| name | voice-system-expert |
| description | Use when working with Quetrex's voice interface, OpenAI Realtime API, WebRTC, or echo cancellation. Knows Quetrex's specific voice architecture decisions and patterns. CRITICAL - prevents breaking working voice system. |
| allowed-tools | Read |
Quetrex Voice System Expert
CRITICAL: Read This First
Quetrex's voice system architecture is extensively documented and battle-tested. Before making ANY changes to voice-related code, you MUST read:
- ADR-001-VOICE-ECHO-CANCELLATION.md (definitive architectural decision)

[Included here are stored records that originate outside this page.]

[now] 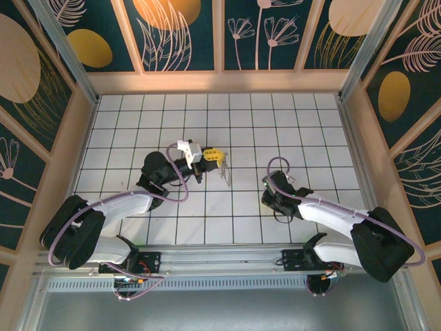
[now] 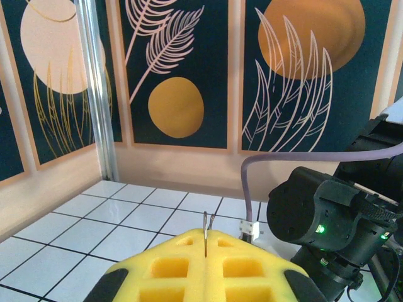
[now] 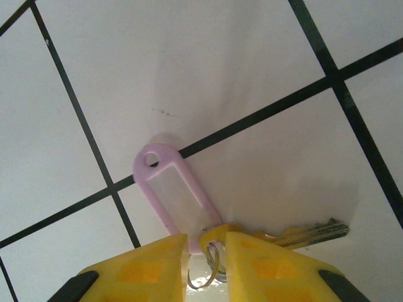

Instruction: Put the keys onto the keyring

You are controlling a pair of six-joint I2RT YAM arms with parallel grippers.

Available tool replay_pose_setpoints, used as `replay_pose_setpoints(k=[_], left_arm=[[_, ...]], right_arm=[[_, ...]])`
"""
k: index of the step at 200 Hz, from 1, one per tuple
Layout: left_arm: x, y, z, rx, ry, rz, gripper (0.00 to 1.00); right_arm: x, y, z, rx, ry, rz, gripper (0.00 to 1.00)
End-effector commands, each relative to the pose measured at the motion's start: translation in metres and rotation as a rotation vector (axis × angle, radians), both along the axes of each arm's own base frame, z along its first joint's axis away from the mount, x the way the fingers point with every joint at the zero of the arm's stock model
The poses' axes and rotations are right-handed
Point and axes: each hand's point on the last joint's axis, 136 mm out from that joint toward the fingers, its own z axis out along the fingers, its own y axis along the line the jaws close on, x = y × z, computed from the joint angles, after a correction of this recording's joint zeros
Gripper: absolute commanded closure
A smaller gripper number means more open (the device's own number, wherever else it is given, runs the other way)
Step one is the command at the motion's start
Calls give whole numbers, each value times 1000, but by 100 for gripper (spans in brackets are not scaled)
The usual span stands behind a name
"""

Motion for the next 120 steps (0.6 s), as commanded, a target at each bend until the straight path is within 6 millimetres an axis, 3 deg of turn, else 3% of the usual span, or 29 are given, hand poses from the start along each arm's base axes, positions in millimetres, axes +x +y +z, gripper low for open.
replay_pose_setpoints(k=[1,120], left_arm=[[-6,-1,9,-30,-36,-25,100],[-4,-3,9,-34,-31,-34,100]], right_arm=[[1,-1,-4,-6,5,15,79],[11,-1,0,-13,-9,32,88]])
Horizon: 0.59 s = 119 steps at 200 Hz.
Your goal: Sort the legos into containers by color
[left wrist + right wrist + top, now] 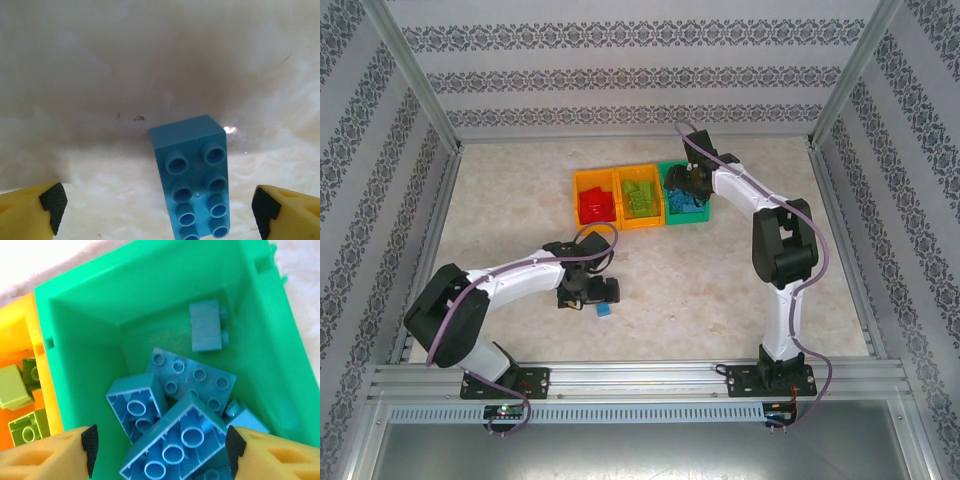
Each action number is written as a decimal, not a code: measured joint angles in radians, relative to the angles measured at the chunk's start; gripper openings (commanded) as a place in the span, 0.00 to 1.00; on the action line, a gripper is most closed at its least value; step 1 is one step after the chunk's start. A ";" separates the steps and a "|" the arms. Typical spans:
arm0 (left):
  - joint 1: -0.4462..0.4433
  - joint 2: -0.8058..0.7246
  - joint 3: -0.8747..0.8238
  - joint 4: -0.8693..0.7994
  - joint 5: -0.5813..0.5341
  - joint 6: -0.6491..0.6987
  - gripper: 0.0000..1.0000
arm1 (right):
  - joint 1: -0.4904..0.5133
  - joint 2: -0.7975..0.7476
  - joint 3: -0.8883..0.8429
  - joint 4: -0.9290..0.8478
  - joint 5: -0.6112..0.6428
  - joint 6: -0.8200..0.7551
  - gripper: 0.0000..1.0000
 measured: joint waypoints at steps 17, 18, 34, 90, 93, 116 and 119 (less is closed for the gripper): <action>-0.010 0.030 0.011 -0.001 0.005 -0.011 0.92 | 0.000 -0.045 -0.054 0.023 -0.010 0.006 0.75; -0.011 0.033 0.013 -0.001 0.006 -0.012 0.92 | 0.000 -0.048 -0.059 0.023 -0.010 0.006 0.75; -0.021 0.062 0.032 -0.002 0.011 -0.019 0.89 | 0.000 -0.104 -0.107 0.044 -0.010 0.009 0.76; -0.024 0.126 0.089 -0.068 -0.014 -0.028 0.62 | 0.000 -0.320 -0.298 0.111 0.011 0.005 0.77; -0.024 0.128 0.091 -0.071 -0.016 -0.030 0.60 | 0.000 -0.328 -0.309 0.112 0.015 0.005 0.77; -0.024 0.154 0.116 -0.103 -0.027 -0.014 0.46 | -0.007 -0.388 -0.401 0.123 0.035 0.005 0.77; -0.024 0.156 0.119 -0.106 -0.027 -0.015 0.44 | -0.008 -0.395 -0.411 0.123 0.038 0.005 0.77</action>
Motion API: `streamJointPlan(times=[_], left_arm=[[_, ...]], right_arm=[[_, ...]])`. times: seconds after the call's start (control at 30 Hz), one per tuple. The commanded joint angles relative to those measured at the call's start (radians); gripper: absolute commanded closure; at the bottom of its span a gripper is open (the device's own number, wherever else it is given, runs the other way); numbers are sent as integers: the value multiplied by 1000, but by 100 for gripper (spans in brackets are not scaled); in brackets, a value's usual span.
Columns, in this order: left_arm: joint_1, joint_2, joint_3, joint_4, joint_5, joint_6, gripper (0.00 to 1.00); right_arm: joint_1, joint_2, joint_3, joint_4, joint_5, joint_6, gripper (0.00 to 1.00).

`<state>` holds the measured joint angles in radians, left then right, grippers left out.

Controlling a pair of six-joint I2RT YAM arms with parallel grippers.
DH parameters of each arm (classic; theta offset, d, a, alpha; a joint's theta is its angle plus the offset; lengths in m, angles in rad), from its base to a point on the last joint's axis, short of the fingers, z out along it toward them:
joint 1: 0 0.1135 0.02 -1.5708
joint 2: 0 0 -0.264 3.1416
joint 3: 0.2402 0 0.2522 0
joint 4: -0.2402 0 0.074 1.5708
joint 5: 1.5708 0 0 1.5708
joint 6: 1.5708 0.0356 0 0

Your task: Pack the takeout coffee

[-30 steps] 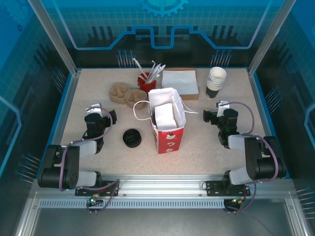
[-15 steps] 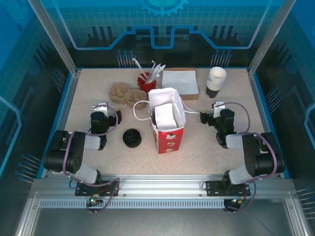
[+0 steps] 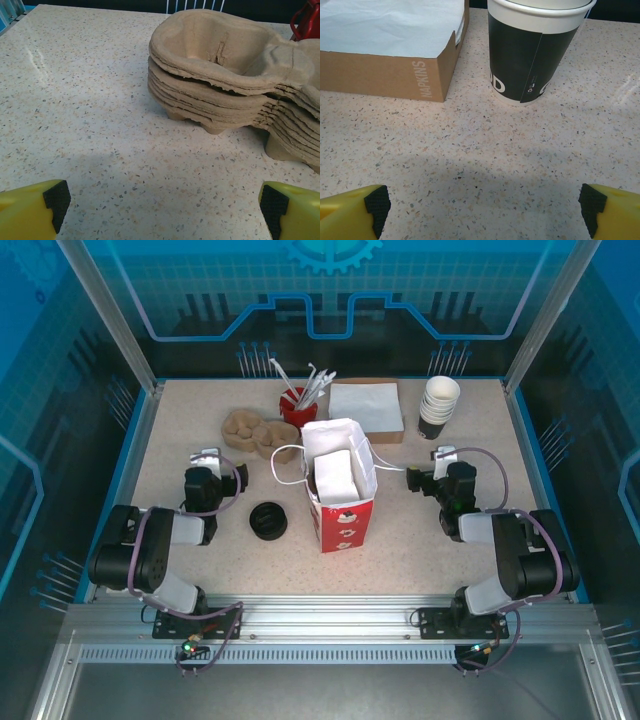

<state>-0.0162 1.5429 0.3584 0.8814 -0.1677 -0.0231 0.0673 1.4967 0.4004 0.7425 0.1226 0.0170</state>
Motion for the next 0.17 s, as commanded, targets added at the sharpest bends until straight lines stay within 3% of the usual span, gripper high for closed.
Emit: streamJointPlan(times=[0.0,0.13], left_arm=[[0,6,25,28,43,21,1],[-1,6,28,22,56,23,1]], right_arm=[[5,8,21,29,0,-16,0],[6,8,21,29,0,-16,0]])
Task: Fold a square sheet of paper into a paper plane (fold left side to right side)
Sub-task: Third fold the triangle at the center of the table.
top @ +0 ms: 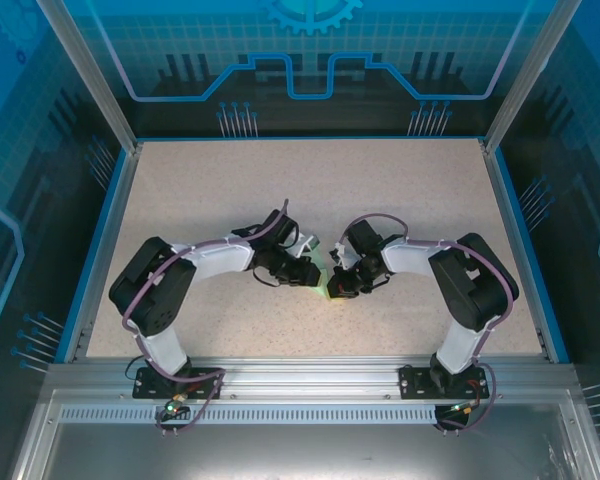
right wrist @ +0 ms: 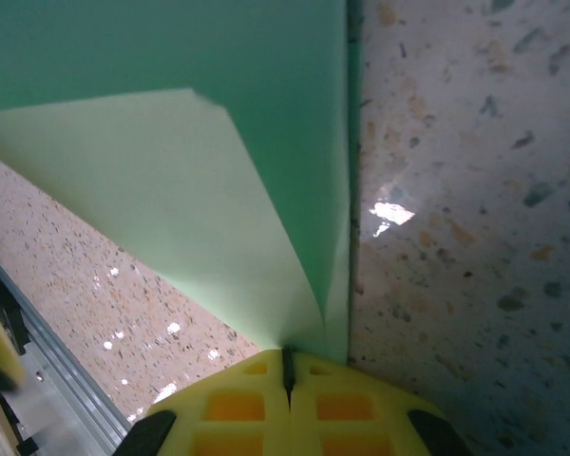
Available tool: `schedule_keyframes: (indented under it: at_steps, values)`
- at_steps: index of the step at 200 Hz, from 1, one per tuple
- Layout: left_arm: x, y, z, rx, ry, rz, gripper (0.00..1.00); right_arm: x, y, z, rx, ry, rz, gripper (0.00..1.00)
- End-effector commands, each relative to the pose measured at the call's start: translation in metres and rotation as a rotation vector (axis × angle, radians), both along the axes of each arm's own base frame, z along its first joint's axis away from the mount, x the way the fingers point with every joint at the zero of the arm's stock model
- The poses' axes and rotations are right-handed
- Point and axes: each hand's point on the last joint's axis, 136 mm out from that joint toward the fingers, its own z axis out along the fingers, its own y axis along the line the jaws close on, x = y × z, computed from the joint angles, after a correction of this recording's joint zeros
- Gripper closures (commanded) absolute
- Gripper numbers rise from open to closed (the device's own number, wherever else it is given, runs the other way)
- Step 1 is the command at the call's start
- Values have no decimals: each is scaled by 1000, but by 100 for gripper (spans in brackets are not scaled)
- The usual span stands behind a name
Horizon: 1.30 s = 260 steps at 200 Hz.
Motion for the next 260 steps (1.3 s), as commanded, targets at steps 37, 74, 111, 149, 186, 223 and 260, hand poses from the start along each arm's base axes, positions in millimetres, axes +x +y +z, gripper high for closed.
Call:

- docs/architecture/VOICE-SYSTEM.md (technical implementation)
- docs/features/voice-interface.md (user-facing features)
Location: src/lib/openai-realtime.ts
Core Architecture Decision
ALWAYS-ON MICROPHONE + BROWSER AEC
This is Decision 4 from VOICE-SYSTEM.md and the definitive approach documented in ADR-001.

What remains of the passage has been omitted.